Histograms provide a way to visualize the distribution of a numeric variable. Similar to a bar chart in which each unique response is recorded as a separate bar, histograms group numeric responses into bins and display the frequency of responses in each. The x-axis of a histogram reflects the range of values of a numeric variable, while the y-axis can reflect either the frequencies (counts) or relative frequencies (percentage of the total counts) for the range of values of your numeric variable.
Conventionally, it is best to have between 5 and 15 bins, depending on the number of different values that occur in your sample. The larger number of responses you have, the more bins you can use. Bins are created by dividing the range of responses in to an equal number of bins.
Note: In Excel, you must create your own bin ranges, while in R and most other statistical analysis software, the bins will be automatically created for you (and modified as necessary).
Example: You collected data on the heights of 100 high school students. The heights were measured in inches and ranged from 59 to 81 inches. To create bins, divide the heights up into evenly spaced ranges and record how many students fell in each range. In the images below, we used several different bin sizes to create histograms of the same sample data:
Using four bins does not provide nearly enough detail to interpret the distribution. The same general shape of this distribution is seen in the two histograms using six bins and 12 bins. Using one versus the other is more a matter of taste than a required method.

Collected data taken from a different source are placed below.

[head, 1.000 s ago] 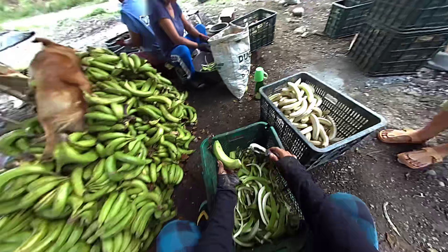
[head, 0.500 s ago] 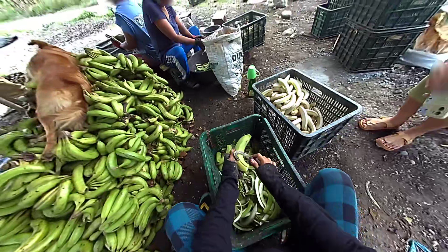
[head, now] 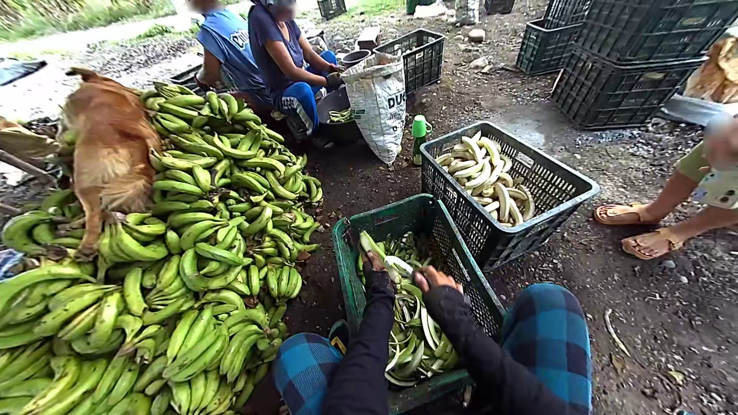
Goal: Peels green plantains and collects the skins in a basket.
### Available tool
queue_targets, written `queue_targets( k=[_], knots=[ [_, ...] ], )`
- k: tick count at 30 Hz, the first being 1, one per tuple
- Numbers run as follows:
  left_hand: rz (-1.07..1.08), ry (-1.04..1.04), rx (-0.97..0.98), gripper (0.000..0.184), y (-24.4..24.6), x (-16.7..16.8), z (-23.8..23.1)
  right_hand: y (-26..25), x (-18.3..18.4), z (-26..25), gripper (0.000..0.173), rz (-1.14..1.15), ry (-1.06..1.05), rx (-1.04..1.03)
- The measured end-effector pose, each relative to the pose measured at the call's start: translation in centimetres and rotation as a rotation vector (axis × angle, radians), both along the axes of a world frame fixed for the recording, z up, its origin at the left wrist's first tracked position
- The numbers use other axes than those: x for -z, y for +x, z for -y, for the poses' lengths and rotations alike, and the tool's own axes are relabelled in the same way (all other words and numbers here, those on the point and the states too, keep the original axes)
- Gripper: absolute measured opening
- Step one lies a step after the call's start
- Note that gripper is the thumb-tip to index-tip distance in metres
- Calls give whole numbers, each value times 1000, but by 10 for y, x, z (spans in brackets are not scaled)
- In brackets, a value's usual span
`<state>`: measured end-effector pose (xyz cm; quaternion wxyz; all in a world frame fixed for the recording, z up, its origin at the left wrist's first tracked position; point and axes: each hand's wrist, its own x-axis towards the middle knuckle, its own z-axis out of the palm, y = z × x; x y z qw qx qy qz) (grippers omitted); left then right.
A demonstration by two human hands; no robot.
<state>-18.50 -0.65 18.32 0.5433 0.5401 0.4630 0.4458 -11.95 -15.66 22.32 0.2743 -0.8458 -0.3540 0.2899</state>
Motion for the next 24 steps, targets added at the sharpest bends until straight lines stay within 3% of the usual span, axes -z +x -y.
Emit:
queue_targets(
  k=[1,3,5,7,10,14,16,18,21,24],
  knots=[
    [-59,-49,8,51,1,-27,12,-7,2,5,49,-16,-17,10],
    [-224,-246,217,46,-10,-71,34,-6,3,-2,47,22,35,52],
    [-218,-206,404,40,-21,-50,37,19,5,-28,45,187,173,139],
    [-264,-239,533,48,-29,-44,32,54,2,-55,43,312,275,192],
    [-212,-151,328,46,-27,-41,31,72,-24,-73,43,326,308,159],
    [-195,58,-41,47,-14,-30,-1,9,-22,-32,48,132,93,33],
    [-177,73,-29,47,-9,-30,-18,-19,-11,-11,48,27,27,57],
    [-103,62,137,47,-10,-33,-11,-23,-5,-10,47,12,54,101],
    [-94,-101,597,43,-21,-36,6,26,-2,-44,46,172,185,148],
    [-50,-193,692,43,-32,-51,19,81,-21,-75,44,253,260,102]
  ],
)
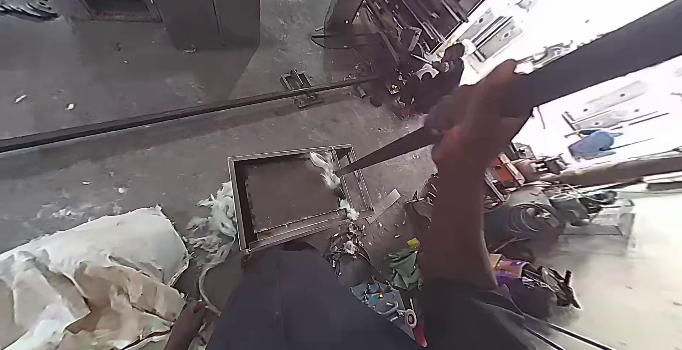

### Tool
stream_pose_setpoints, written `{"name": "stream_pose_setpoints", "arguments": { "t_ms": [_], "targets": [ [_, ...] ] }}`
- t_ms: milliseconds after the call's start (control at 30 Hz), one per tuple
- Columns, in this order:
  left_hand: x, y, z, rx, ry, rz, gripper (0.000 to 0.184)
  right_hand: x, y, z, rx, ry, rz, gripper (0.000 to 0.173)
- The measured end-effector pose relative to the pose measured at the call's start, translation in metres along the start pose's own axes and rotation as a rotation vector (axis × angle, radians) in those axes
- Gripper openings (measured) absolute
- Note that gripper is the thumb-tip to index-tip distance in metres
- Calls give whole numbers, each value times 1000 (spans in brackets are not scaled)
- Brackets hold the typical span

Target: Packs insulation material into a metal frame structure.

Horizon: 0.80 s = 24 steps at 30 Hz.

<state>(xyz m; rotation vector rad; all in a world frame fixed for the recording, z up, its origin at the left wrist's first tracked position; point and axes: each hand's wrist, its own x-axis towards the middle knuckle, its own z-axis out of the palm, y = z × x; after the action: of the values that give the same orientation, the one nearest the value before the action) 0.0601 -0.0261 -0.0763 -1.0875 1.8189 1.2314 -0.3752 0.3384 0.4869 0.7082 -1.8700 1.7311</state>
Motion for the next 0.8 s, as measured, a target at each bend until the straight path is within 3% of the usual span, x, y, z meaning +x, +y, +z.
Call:
{"name": "stream_pose_setpoints", "arguments": {
  "t_ms": [133, 233, 333, 467, 633, 700, 800],
  "targets": [
    [-13, -24, -2, 81, -19, -29, 33, -5, -37, 1, 70, 48, -57, 32],
    [10, -72, 16, 123, -49, -26, 38, -22, 13, 5, -30, 112, -64, 26],
    [10, -82, 14, 128, -52, -38, 40, -29, 42, 8, -21, 156, -104, 23],
    [0, -78, -2, 97, 4, 32, 39, -23, 4, -3, 23, 125, -77, 31],
    [-27, -61, -21, -14, 7, -51, 36, -26, -42, -14, 59, 78, -71, 29],
    [-14, -75, -19, -21, 8, -68, 37, -36, -21, -17, -40, 93, 4, 29],
    [-27, -65, -19, -9, 3, -39, 36, -72, 55, -16, -205, 133, 152, 35]
  ]
}}
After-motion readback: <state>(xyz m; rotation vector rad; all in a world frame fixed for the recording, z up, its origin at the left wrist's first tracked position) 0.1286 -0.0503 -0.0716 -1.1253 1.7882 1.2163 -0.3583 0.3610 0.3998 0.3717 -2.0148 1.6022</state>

Histograms are useful for showing patterns within your data and getting an idea of the distribution of your variable at a glance. The first distinguishing feature apparent in a histogram is the number of modes, or peaks, in the distribution. A peak occurs anywhere that the distribution falls and then rises again, even if it does not rise as high as the previous peak. A unimodal distribution only has one peak in the distribution, a bimodal distribution has two peaks, and a multimodal distribution has three or more peaks.
Another way to describe the shape of histograms is by describing whether the data is skewed or symmetric. Symmetric data should look nearly identical if folded in half at the center point of the distribution. Data that is symmetrical and unimodal is often described as normal, which is important for checking assumptions of many statistical tests. Skewed data indicates that there is a large portion of the data collected on one side of the chart and only a small portion on the other side. We call the thinning portion of the distribution a ‘tail,’ and the direction of the tail determines how we define the skew of a distribution (left-skewed vs. right-skewed).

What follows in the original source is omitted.